INSTRUCTIONS FOR THE TASK: Only an exact copy of the lines from the one containing "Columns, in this" through the last line of the material below belongs in the answer, with no pictures.

COLLECTED DATA:
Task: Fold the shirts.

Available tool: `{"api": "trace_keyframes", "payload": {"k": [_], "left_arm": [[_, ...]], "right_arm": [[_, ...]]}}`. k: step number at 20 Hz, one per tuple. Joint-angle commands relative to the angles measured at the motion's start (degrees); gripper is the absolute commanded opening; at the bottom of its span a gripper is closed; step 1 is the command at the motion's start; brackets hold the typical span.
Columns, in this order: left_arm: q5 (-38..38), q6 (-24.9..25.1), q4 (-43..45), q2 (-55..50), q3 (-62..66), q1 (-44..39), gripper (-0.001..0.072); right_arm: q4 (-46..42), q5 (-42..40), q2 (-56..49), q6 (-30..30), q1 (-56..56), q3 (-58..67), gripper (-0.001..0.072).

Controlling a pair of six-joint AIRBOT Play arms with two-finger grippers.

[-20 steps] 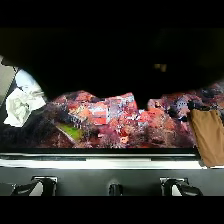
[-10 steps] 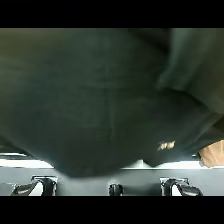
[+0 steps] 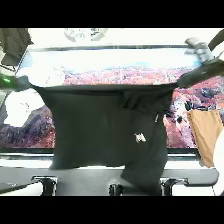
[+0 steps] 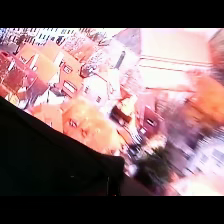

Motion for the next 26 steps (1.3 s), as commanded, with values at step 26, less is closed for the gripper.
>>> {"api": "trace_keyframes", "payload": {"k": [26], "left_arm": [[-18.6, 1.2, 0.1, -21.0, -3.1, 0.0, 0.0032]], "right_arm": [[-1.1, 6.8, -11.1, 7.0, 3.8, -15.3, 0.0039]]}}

COMPLETED EXERCISE:
Columns, in this order: left_arm: q5 (-38..38), q6 (-24.9..25.1), q4 (-43..45), q2 (-55..50), q3 (-62..66), q1 (-44..39), gripper (-0.001..0.072); right_arm: q4 (-46..42), q5 (-42..40), q2 (-56..49), q6 (-30..30), q1 (-56..56), q3 (-58..67), gripper (-0.001..0.072).

Controlling a pair of six-joint AIRBOT Play arms with two-finger grippers.

[-20 steps] 
[-10 steps] 
[+0 steps] 
[+0 steps] 

Motion for the next 26 steps (1.3 s), as commanded, with values at step 26, less is closed for the gripper.
>>> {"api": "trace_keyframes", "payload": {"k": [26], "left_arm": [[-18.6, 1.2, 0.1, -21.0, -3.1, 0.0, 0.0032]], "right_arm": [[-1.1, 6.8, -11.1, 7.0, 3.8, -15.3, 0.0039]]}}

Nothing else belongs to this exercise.